I did as you asked -- I updated my DWC went with 2.1-- and the very next print -- I got underruns -- I then went ahead and figured I'd bypass the SD card and run from octoprint -- I thought that would solve it -- nope, underruns again, stuttering the full boat -- so I figured I'd look at my firmware changes a bit -- and I removed a few of them to bring things back to more stock -- left just the minimum I need for the config. Again -- underruns -- stuttering and it just ends up freezing and rebooting - not right away, but 30 minutes into the print as usual, -basically crashing with a m122 showing the slowest loop being at over 4 seconds, by then it's complaining about drivers, earth, moon, and the stars. So I figured to return my firmware back to how I had it before -- as it did work several times during the day. Tried again -- underruns.
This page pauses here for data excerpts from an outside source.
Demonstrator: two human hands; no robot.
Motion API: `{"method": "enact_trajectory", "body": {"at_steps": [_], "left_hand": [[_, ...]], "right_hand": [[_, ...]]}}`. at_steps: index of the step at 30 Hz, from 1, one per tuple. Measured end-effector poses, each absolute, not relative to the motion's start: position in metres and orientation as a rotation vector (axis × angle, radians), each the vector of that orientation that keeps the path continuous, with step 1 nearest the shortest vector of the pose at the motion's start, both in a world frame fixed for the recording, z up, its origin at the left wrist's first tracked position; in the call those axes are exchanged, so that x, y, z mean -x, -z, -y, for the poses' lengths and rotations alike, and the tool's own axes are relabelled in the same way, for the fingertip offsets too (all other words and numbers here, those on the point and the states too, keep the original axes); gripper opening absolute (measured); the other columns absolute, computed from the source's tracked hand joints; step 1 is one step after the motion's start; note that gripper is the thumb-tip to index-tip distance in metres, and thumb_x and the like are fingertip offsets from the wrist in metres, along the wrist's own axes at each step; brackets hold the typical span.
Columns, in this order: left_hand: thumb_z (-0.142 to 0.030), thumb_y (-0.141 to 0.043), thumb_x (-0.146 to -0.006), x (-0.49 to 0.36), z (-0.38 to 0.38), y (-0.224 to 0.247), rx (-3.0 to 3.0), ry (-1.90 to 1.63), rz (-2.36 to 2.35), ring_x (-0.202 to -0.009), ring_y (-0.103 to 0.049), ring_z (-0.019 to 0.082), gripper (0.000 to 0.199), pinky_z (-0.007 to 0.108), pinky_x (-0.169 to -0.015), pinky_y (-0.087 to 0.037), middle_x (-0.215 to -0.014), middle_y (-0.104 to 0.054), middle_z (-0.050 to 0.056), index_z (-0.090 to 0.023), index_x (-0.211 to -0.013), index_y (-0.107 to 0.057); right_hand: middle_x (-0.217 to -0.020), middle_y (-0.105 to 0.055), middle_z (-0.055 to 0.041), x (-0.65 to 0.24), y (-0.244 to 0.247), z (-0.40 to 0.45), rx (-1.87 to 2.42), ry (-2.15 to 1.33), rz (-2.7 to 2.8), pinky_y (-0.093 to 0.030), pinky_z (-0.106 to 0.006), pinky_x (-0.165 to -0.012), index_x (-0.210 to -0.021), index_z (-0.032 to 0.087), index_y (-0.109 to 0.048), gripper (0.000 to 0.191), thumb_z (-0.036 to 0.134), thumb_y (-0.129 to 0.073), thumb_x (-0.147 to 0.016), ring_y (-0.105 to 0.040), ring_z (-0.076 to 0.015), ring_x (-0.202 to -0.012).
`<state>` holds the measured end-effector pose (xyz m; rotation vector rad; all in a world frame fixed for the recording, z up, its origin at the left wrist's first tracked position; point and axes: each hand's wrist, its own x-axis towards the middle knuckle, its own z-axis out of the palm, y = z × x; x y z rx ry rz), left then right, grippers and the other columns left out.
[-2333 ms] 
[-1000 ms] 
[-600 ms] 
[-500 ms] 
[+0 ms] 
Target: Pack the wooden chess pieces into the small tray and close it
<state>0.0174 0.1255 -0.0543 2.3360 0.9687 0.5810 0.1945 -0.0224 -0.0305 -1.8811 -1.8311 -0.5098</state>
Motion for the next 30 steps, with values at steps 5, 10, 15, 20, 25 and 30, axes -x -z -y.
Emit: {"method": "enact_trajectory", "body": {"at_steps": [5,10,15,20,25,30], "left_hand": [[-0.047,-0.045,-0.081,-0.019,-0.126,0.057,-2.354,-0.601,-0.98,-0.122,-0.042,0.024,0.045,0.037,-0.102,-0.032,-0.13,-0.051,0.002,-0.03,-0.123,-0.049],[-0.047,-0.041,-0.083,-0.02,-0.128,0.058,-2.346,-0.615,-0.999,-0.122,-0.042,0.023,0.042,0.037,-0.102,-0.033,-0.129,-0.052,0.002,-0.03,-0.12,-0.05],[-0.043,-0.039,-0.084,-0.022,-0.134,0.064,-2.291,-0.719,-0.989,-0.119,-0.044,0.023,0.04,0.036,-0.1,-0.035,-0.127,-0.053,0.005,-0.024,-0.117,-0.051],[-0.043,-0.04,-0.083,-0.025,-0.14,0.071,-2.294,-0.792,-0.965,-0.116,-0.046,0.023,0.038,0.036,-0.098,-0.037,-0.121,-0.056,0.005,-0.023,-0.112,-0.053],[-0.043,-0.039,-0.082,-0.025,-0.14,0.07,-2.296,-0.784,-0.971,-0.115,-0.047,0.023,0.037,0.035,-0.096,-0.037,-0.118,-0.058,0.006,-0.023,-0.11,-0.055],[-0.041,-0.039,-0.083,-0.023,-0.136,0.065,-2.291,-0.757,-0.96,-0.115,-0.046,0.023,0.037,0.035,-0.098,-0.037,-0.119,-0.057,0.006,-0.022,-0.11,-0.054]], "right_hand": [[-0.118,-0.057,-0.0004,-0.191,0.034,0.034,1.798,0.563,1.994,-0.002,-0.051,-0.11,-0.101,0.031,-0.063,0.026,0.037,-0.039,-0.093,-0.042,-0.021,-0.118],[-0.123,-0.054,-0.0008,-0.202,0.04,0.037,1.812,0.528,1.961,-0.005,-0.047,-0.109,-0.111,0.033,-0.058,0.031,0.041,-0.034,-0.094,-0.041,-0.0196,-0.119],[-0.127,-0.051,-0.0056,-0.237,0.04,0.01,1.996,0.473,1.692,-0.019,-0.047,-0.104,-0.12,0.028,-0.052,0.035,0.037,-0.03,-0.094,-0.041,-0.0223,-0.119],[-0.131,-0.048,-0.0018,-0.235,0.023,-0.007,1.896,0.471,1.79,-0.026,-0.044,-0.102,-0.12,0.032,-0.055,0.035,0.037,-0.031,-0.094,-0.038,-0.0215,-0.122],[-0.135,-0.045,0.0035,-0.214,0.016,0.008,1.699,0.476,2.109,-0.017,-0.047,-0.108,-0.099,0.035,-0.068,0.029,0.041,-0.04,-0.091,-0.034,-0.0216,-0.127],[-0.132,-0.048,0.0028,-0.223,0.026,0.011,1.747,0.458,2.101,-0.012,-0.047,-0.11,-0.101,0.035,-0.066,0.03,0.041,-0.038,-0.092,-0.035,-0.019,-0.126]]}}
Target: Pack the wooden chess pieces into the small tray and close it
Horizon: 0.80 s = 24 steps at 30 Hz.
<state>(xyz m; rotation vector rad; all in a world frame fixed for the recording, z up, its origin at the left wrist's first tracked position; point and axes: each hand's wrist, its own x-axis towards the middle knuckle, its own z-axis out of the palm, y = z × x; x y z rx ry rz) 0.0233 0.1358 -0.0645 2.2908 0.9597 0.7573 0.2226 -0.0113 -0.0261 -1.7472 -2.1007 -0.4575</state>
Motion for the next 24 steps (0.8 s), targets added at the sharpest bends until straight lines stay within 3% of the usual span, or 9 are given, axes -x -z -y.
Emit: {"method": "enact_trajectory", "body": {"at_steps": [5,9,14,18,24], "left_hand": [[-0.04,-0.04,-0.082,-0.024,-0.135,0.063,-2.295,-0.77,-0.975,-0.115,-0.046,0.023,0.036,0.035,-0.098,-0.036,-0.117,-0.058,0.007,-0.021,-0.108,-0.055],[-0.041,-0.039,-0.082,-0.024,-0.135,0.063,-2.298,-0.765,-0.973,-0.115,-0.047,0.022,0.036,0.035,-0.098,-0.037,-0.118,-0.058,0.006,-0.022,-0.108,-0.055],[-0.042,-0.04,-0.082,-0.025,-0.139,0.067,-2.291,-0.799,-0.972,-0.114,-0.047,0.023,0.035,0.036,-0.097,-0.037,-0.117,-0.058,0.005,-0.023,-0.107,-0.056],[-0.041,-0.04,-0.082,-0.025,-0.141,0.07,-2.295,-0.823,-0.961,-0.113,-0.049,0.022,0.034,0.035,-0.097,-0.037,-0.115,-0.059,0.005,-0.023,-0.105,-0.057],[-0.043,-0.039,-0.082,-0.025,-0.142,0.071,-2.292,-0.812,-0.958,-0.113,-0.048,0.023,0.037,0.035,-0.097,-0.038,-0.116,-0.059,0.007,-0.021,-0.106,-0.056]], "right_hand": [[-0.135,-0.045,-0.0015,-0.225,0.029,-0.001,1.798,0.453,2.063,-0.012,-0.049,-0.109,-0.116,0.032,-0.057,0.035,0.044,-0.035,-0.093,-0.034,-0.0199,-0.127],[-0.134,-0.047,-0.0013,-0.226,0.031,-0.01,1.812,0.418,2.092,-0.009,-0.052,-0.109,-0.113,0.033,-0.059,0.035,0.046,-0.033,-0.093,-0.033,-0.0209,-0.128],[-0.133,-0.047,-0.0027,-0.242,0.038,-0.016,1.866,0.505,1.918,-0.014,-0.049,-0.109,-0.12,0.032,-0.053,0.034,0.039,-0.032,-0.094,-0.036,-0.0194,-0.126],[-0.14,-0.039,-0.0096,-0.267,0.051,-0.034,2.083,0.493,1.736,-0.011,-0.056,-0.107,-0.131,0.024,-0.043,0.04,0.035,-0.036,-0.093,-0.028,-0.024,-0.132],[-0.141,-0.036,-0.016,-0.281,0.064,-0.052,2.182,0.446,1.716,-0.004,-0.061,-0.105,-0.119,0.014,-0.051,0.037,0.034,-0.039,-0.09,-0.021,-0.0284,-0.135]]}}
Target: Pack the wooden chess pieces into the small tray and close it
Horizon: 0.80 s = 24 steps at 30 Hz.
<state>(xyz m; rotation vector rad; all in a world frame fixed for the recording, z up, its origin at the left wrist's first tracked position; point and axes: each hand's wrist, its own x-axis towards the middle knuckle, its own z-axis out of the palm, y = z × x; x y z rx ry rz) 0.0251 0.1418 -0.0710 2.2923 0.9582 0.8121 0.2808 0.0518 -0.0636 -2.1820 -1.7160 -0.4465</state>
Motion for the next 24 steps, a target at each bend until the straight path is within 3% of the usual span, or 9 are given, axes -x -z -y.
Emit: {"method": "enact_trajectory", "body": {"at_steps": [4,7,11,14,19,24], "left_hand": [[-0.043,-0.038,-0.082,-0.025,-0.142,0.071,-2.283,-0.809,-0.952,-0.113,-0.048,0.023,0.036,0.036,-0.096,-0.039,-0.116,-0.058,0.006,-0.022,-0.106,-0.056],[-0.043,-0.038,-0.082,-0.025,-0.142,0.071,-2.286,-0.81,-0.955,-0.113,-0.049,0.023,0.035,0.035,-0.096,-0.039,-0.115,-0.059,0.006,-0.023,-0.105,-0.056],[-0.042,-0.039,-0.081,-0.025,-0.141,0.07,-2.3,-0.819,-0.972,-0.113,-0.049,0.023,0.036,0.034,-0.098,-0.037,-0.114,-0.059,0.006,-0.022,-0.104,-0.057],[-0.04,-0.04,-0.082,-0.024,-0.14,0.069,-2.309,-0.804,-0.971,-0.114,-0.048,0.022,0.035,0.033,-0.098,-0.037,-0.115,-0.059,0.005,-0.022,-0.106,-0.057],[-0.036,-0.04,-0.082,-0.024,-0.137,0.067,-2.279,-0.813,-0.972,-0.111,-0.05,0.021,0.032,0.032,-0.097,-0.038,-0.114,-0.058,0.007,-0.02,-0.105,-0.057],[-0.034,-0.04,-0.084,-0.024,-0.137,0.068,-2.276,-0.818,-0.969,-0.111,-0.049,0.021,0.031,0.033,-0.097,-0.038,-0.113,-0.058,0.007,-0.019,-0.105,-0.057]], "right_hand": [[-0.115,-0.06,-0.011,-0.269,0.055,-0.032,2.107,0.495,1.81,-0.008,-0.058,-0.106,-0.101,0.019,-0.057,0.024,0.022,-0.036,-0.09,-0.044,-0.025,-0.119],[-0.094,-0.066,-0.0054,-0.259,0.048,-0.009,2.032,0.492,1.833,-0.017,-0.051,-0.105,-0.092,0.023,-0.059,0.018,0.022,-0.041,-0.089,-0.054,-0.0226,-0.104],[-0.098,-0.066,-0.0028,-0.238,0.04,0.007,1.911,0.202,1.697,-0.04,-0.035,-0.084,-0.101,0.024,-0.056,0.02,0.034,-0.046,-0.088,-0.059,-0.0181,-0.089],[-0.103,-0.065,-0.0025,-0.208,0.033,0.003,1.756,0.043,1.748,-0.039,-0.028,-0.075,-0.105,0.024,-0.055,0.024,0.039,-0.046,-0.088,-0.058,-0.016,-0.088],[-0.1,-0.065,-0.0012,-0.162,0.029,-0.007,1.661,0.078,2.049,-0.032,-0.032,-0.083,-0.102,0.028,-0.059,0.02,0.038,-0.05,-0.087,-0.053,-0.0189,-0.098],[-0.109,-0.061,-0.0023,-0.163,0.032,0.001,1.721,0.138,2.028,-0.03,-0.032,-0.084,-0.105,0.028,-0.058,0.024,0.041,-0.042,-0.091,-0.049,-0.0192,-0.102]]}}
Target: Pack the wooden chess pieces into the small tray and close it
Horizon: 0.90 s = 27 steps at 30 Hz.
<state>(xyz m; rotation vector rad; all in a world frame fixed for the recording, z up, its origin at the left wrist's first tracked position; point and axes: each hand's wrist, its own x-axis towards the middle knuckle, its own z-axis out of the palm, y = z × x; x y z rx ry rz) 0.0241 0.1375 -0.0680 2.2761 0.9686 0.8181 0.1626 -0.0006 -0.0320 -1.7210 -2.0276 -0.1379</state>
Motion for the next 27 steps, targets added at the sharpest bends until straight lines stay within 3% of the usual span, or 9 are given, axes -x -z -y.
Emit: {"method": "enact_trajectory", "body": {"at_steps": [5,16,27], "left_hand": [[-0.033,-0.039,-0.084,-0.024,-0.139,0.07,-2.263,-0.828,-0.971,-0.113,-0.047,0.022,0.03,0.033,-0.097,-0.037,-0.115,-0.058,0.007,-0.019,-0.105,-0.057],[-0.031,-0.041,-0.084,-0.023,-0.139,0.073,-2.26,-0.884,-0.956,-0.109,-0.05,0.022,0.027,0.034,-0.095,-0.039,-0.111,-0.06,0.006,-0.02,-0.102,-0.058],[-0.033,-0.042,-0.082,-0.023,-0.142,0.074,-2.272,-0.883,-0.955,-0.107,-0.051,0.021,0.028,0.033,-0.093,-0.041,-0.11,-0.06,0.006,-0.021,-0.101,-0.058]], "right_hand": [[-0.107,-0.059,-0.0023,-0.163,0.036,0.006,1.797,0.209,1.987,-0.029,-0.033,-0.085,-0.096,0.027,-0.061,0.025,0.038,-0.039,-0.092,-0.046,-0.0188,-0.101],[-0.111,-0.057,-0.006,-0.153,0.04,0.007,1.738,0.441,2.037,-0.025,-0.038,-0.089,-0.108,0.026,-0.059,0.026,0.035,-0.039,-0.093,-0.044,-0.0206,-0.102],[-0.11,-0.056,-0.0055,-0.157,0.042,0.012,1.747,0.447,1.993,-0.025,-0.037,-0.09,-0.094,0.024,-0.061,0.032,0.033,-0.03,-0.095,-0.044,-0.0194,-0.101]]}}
Next -- I gave a shot with formatting the SD card again -- tried 32kb cluster size, just to see what would happen -- this card doesn't work right at that size -- it's a 32gb card, so that was glitchy from the start -- all gcodes were executing slow -- so I formatted again to 64kb -- and -- long story short -- I'm back to 2.05RC -- not 2.05.1 -- I need to build that again and figure out what I reversed and shouldn't have -- but I broke one of my changes -- and stupidly I didn't back up the binary that was working today -- so I'm back at a firmware that did work (with resets) -- and is working now. I am far enough into the print that I know it will be fine...so here is the interesting part.
During the first 30 minutes when I initially thought it could go either way, well now doing M122 a few times, I know that's not the case. I see that if slowest loop start inching up towards 100ms -- it will eventually fail and start to underrun -- the issue is not the sd card, it's the fact that loop gets bogged down, with something -- now that it's fine slowest loop is 6-10ms -- so hence no underruns. So blaming the SD card was a mistake -- I wish I hadn't pried up the posts on the ethernet adapter to look at the sd card solder joints -- because that's not fully secure anymore.
So it's pretty obvious that the sd card is not at fault -- underruns are happening because the loop gets slow -- why -- that's not something I have clue about, but I can see that DWC upgrade made things worse. I'm almost tempted to go back to the 1.22.6 DWC and remove 2.0x whatever -- it looks like as soon as updated the DWC -- it literally took me all night to get it to start to print successfully. BTW -- I am back to my backed up version of older DWC -- 2.0.0RC2 -- the combination appears to work better. -
@kazolar said in Duet 2.05 memory leak?:
I can see that DWC upgrade made things worse
Not sure this is connected as DWC should not be influencing the loop time.
I think its time to bite the bullet and try a different slicer!
-
@T3P3Tony I started setting up Cura. It's taking some time to get it setup with the extruders -- I kinda remember why I paid for S3D, cura is slow now as it was 5 years ago. I can see it's a more complex geometry -- I'll try to re-slice it in Cura for next print and see where it goes
-
@T3P3Tony so just moving the basics into cura -- it's estimating the time spot on -- but it's generating a gcode that is 50% bigger -- probably that will cause more problems than fix them? I could try it, but my thinking was to eliminate small movements -- well I adjusted the mesh in Fusion 360 also to be less dense, and cut the gcode down a bit - but it still hit underrun errors. I am not sure the point in trying a different slicer if the gcode I am getting is bigger -- either it will do a lot more travels, or create even more small movements
-
@kazolar, when the problem occurs, have you tried uploading a different file to SD card, and then printing the original file again? I'm wondering whether it is the act of writing to the SD card that clears the problem.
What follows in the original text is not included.